>>>>>

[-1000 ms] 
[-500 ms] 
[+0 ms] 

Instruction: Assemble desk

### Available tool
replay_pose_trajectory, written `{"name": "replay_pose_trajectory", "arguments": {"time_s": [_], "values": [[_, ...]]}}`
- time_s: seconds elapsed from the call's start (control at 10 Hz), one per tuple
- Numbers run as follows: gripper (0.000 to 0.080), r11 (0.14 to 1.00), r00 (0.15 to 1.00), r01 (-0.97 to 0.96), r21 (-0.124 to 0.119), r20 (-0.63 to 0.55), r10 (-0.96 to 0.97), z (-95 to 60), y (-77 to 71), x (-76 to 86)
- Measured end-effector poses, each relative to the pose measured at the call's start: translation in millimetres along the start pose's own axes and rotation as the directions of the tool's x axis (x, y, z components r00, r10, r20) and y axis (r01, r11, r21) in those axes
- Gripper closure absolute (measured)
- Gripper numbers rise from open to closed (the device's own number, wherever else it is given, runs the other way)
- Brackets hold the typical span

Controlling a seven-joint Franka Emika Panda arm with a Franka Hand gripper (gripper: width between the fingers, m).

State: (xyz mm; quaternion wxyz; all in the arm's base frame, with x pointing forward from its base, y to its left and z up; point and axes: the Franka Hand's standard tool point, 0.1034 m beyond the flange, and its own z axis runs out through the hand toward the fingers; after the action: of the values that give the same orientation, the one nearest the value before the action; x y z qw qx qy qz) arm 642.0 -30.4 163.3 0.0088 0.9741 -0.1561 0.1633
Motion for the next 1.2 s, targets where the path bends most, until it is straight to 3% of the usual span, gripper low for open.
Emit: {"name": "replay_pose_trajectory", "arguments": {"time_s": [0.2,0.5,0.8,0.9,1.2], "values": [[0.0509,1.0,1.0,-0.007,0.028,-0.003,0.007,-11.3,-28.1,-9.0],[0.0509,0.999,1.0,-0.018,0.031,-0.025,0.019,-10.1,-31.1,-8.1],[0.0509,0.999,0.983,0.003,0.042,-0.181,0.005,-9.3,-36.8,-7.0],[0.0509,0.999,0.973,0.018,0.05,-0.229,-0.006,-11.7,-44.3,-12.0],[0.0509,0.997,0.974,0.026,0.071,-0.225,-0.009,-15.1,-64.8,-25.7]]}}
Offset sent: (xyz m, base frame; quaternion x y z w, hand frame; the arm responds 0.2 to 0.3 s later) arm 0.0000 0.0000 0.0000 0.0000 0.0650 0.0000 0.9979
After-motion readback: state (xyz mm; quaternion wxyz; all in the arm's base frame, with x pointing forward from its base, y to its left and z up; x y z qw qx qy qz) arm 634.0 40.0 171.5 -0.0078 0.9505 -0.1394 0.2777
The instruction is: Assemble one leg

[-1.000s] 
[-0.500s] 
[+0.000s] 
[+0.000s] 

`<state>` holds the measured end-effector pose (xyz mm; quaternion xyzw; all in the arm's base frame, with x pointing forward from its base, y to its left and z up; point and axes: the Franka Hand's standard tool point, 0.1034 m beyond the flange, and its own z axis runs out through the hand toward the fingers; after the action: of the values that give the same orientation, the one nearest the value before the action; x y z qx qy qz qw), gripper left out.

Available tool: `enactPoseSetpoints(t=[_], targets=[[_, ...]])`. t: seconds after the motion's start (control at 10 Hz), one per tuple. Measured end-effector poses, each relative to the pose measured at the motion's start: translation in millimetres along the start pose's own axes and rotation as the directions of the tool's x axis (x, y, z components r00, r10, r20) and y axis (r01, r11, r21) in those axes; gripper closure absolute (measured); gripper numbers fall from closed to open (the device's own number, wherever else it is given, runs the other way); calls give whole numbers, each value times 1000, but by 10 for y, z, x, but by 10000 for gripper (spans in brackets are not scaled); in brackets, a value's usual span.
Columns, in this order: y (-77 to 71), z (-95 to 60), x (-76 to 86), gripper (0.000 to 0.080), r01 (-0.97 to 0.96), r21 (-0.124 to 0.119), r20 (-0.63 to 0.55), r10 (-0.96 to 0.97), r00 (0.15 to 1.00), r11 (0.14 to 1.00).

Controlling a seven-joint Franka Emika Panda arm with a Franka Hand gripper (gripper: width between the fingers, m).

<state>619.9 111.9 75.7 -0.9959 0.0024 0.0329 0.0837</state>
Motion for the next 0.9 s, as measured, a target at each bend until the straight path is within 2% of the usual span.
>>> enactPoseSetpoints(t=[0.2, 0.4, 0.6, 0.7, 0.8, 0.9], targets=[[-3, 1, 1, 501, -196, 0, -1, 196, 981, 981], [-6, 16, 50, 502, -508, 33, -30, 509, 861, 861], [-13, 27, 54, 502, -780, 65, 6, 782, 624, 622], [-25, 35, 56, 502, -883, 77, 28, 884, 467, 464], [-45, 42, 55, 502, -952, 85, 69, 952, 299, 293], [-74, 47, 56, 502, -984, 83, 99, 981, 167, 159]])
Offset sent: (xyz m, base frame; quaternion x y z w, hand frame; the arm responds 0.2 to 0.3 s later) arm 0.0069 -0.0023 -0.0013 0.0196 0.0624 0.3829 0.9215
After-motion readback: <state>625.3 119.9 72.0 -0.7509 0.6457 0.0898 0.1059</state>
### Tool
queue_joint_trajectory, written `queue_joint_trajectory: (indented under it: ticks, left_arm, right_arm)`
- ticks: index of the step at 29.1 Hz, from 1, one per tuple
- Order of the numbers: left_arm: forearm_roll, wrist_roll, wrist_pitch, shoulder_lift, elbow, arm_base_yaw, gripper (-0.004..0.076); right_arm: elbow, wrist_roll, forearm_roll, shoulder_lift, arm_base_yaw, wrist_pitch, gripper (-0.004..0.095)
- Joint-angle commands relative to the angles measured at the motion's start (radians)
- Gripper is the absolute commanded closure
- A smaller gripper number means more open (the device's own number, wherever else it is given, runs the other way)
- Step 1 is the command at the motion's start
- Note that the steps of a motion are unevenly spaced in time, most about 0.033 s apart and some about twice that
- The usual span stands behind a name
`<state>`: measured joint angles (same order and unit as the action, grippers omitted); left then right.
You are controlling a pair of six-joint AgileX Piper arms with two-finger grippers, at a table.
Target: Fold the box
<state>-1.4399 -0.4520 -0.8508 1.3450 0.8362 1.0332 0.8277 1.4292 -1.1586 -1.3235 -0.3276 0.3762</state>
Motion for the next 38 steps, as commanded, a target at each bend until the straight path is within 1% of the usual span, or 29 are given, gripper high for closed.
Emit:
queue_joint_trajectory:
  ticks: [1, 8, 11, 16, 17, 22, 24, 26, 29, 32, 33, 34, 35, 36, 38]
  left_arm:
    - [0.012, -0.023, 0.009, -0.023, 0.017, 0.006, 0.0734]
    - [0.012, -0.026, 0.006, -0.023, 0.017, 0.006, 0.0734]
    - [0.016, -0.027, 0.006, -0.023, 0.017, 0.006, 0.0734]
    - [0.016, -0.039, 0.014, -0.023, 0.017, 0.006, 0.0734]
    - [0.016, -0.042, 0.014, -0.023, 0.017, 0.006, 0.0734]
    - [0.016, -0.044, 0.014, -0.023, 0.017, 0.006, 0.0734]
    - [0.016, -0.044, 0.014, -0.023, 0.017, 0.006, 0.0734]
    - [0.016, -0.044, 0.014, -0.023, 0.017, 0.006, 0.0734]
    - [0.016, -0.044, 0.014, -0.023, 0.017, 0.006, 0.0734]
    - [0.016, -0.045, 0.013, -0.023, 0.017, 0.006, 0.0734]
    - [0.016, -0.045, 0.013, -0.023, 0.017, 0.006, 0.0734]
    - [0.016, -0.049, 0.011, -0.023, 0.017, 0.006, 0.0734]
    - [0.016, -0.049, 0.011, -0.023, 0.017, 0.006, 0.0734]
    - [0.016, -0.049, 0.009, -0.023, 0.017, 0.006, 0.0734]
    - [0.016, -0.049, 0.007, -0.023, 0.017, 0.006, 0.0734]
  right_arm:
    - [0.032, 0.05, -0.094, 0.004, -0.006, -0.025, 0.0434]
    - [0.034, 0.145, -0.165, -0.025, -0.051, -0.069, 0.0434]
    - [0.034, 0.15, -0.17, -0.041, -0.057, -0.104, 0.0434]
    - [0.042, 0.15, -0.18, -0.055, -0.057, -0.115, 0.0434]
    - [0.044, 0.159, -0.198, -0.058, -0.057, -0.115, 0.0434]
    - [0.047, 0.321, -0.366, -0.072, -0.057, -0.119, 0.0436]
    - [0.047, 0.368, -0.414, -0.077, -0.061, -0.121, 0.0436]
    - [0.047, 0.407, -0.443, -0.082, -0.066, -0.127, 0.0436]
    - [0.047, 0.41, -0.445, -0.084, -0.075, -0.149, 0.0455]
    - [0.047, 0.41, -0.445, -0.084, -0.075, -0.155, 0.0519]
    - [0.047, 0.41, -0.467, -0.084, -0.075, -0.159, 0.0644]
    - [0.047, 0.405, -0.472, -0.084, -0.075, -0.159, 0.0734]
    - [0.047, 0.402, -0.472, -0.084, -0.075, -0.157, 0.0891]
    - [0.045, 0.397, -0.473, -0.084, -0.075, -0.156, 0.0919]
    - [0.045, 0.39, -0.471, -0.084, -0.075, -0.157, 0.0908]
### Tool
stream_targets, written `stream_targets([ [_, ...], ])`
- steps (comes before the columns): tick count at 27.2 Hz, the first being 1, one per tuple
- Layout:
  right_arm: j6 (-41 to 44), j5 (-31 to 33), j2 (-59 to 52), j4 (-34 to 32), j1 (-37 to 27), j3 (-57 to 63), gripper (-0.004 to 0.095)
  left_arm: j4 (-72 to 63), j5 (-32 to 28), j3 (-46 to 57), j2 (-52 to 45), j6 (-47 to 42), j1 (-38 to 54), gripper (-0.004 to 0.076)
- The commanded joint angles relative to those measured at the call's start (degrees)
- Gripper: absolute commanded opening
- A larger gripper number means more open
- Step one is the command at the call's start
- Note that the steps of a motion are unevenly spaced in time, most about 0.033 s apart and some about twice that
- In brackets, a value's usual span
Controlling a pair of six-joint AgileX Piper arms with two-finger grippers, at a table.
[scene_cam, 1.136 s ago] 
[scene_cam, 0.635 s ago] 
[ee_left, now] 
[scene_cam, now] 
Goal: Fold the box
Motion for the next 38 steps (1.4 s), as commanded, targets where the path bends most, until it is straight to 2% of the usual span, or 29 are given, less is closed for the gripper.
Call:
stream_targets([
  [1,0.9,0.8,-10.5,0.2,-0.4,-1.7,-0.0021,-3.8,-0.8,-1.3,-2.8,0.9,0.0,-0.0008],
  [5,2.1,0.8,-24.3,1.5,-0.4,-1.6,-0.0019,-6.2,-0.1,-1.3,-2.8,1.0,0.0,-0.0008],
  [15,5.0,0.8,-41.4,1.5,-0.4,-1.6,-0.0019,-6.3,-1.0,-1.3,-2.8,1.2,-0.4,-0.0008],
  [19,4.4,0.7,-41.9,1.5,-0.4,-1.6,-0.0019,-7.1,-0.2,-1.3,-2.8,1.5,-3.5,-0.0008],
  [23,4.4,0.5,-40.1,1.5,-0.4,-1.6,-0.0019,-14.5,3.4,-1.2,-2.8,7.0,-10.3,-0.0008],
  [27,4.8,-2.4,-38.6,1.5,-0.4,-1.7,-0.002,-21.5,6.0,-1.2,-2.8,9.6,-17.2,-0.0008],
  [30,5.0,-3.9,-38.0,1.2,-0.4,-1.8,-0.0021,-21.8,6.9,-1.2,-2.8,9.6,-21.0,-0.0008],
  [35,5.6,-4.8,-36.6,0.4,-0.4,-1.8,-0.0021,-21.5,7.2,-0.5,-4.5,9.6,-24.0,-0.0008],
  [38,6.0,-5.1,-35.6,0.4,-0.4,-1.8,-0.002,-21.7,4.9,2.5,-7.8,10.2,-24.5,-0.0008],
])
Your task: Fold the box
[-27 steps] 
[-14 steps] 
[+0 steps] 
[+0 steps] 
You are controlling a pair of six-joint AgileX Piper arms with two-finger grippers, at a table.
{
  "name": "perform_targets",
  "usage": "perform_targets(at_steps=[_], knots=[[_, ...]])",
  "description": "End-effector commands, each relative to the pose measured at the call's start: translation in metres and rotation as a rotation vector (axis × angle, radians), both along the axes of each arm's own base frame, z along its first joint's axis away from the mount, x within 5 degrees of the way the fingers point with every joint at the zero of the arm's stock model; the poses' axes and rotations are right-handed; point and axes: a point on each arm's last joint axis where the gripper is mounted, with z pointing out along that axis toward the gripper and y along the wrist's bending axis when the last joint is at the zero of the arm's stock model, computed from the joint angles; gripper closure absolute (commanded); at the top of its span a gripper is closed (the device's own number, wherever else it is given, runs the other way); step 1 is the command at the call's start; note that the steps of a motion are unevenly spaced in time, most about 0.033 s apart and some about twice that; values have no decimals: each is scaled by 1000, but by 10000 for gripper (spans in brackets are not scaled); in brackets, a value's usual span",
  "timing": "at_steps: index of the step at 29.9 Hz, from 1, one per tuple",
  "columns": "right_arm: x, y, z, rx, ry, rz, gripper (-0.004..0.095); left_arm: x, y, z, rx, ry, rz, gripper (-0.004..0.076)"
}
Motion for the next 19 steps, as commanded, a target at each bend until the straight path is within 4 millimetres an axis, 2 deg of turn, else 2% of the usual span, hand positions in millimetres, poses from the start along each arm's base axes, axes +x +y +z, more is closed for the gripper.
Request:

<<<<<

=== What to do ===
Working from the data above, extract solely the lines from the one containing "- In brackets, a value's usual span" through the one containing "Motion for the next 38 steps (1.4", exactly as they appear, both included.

=== Solution to the problem ===
- In brackets, a value's usual span
Controlling a pair of six-joint AgileX Piper arms with two-finger grippers, at a table.
[scene_cam, 1.136 s ago] 
[scene_cam, 0.635 s ago] 
[ee_left, now] 
[scene_cam, now] 
Goal: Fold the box
Motion for the next 38 steps (1.4 s), as commanded, targets where the path bends most, until it is straight to 2% of the usual span, or 29 are given, less is closed for the gripper.

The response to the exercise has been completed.